Material to process Start Marker

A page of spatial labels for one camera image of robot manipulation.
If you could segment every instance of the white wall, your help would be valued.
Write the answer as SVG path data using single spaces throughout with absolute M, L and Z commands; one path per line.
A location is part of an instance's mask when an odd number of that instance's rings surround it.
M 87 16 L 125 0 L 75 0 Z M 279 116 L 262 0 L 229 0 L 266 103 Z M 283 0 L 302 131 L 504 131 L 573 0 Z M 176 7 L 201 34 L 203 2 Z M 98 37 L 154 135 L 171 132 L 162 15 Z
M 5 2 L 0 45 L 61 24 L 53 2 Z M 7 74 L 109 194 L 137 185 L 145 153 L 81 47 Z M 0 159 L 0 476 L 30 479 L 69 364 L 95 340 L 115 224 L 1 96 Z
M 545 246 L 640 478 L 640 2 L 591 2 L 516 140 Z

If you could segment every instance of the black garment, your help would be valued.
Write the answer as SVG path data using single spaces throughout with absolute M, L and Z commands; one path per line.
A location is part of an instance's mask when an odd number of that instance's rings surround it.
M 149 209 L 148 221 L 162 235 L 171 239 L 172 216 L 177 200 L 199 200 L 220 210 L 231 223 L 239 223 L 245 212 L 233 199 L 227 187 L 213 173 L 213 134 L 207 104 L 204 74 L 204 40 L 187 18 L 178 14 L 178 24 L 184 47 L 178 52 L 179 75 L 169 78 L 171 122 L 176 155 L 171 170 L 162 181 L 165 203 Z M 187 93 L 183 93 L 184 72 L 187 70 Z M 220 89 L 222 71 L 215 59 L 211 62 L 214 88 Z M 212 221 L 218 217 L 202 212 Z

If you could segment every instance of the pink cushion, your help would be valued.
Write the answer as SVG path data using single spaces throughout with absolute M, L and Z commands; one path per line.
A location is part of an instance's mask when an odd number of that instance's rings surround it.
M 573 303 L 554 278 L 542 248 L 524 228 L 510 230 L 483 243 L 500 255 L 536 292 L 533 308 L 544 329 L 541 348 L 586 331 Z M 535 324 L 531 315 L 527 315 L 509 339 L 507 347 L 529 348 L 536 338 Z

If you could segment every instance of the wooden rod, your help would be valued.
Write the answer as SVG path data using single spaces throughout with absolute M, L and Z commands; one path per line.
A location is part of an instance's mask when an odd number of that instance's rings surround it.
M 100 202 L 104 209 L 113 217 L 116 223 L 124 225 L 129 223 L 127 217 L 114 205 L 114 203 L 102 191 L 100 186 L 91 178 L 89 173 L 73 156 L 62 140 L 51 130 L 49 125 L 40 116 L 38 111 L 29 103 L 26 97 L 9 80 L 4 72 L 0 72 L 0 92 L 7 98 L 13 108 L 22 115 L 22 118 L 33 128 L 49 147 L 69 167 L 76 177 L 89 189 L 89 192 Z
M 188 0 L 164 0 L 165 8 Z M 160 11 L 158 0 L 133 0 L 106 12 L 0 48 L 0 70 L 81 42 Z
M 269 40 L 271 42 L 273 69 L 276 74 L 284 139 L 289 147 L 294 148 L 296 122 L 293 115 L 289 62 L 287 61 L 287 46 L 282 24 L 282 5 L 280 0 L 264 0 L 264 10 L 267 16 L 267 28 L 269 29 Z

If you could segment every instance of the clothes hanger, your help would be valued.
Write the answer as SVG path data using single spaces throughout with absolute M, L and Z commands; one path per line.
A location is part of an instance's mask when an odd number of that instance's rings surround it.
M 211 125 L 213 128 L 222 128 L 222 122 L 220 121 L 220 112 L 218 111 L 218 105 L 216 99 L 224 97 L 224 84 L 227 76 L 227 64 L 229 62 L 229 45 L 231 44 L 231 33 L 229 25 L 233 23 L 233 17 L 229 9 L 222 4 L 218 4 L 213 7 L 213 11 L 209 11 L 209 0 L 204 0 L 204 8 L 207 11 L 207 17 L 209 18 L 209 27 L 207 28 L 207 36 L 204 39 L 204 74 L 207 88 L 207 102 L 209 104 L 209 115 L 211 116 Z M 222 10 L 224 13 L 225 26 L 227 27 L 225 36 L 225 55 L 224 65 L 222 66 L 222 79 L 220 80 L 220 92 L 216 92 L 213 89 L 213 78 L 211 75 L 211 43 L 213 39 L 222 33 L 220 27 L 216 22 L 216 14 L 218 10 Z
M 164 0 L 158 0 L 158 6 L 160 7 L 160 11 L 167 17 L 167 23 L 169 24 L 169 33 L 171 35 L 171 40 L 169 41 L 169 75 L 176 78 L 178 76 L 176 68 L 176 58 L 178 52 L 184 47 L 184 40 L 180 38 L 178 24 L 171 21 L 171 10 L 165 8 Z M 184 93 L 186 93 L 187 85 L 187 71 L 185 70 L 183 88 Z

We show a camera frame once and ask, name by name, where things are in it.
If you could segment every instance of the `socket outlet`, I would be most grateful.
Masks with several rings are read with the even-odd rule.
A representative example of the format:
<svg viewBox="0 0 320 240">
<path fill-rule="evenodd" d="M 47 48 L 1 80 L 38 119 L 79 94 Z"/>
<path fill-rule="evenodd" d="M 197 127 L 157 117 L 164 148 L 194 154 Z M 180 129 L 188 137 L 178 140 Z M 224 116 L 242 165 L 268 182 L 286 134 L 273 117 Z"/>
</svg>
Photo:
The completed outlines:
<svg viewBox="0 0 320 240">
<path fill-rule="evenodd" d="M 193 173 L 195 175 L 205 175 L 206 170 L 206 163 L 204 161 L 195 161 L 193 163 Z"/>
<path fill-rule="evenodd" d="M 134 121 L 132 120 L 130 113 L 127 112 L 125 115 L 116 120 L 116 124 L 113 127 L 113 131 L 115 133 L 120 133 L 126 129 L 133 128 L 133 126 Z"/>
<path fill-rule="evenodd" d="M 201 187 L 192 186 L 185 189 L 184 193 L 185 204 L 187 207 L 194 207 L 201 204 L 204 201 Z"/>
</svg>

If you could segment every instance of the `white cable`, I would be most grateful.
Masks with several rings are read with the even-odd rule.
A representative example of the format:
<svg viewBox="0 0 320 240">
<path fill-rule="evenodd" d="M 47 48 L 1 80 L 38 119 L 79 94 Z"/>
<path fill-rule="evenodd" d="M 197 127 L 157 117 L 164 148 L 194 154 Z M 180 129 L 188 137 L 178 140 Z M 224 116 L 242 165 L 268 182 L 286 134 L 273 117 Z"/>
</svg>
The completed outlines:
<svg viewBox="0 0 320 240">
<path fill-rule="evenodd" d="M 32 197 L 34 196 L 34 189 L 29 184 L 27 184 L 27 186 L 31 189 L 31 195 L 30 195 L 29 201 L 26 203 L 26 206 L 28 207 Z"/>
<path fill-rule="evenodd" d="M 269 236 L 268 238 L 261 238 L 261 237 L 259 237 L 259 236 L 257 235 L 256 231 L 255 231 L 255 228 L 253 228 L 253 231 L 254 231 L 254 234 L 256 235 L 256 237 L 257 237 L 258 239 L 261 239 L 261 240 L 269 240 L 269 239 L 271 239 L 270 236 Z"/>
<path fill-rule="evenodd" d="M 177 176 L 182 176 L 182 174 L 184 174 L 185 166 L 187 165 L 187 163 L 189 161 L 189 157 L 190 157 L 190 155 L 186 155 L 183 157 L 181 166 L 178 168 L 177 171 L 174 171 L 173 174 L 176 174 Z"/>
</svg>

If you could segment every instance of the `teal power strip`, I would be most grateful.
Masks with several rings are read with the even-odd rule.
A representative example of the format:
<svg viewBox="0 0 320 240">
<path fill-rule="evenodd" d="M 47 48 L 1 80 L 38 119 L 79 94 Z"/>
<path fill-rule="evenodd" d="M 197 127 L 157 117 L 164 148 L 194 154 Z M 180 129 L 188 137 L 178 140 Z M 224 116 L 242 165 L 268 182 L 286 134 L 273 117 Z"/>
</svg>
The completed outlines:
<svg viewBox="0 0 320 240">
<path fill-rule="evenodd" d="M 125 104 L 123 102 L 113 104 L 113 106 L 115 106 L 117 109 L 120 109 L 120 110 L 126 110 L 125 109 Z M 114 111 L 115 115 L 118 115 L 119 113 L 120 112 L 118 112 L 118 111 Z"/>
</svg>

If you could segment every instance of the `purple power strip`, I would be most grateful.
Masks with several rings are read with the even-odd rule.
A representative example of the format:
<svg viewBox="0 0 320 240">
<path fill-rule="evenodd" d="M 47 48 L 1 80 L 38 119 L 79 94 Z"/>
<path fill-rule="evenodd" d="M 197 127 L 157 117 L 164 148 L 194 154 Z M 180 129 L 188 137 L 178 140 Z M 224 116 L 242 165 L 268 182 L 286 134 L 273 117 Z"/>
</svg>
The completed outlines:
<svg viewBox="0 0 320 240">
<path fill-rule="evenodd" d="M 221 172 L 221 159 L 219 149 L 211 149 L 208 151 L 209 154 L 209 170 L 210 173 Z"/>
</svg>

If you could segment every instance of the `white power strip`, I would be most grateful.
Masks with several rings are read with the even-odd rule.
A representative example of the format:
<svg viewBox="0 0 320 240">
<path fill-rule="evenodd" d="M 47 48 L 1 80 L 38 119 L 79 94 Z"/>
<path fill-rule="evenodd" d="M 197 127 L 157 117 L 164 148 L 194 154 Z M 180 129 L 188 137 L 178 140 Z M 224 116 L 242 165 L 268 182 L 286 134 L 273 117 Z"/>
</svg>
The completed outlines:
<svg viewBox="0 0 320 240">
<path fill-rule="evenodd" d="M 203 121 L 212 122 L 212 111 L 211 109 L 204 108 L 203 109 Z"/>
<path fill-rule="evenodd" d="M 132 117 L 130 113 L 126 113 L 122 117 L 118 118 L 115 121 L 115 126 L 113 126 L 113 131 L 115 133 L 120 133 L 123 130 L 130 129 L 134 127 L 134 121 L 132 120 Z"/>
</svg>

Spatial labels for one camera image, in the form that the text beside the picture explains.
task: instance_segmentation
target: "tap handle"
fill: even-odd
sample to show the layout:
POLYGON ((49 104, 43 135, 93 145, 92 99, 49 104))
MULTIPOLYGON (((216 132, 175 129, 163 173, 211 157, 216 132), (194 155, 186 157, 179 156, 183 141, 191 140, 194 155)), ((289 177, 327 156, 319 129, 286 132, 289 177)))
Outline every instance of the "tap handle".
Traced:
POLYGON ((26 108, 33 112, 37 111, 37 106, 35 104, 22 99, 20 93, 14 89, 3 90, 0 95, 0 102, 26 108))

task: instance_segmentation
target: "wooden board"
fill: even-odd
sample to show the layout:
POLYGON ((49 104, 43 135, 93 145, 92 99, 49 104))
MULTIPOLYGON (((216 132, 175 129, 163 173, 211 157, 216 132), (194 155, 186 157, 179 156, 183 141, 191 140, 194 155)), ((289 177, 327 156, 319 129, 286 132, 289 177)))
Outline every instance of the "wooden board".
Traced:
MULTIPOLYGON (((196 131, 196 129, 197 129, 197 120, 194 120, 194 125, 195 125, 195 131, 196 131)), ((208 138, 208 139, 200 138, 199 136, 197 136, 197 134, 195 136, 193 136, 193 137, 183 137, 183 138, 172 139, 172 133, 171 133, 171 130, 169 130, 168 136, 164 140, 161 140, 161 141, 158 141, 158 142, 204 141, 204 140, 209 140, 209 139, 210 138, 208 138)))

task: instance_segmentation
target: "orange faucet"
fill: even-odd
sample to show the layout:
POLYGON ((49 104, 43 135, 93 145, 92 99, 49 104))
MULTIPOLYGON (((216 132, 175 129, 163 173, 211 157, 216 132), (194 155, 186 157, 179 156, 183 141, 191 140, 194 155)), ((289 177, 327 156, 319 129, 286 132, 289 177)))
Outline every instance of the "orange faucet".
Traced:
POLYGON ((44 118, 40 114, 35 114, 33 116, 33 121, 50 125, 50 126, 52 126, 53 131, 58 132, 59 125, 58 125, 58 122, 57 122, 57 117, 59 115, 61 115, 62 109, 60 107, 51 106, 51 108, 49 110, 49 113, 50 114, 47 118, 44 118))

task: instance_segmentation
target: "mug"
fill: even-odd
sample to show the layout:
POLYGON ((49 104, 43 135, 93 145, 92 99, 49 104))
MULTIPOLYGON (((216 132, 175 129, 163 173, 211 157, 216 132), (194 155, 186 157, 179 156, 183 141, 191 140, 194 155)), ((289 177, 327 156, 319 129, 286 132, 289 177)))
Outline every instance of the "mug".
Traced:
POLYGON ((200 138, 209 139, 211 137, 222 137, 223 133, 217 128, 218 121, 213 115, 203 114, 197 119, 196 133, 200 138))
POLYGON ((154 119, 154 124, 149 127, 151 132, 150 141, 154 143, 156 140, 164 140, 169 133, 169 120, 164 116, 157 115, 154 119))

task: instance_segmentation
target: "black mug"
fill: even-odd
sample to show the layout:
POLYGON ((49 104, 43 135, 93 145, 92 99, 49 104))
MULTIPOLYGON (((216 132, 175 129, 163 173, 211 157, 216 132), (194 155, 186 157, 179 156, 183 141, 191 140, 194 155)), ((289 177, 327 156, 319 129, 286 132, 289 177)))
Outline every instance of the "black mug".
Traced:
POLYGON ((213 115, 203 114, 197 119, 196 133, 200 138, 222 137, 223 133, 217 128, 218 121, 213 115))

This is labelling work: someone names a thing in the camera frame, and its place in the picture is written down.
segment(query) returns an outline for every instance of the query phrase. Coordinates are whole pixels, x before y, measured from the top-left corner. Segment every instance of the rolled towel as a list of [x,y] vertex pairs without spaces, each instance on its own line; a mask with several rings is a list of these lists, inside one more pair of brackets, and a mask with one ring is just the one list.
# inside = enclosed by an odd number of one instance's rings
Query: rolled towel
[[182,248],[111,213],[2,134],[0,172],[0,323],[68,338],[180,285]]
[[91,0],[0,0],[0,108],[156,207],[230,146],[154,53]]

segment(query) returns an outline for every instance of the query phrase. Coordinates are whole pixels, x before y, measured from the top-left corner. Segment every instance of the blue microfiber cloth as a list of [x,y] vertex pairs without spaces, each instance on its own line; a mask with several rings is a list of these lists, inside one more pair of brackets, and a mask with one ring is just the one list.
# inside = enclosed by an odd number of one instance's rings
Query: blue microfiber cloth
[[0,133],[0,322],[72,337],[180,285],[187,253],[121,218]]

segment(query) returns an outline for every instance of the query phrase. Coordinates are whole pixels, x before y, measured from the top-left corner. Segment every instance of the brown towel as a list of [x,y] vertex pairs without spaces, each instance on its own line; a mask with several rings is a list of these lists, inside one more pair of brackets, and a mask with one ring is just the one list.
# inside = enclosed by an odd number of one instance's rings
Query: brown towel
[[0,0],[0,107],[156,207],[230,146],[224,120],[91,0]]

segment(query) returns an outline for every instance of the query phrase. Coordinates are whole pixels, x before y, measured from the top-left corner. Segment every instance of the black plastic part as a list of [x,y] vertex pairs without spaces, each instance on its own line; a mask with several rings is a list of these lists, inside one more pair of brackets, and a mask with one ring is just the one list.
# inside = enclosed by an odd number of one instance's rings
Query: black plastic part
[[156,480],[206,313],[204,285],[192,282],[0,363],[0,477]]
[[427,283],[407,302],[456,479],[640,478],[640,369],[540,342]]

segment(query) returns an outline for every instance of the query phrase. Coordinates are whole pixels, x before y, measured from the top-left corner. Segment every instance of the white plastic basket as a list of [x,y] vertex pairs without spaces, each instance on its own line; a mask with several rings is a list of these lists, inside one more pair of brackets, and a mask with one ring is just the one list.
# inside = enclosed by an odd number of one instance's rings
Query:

Material to process End Marker

Starting with the first line of the records, repeat every line up to and including the one containing "If you could segment every instance of the white", and nothing else.

A page of spatial labels for one camera image of robot manipulation.
If you could segment every instance of the white wall, your help would be valued.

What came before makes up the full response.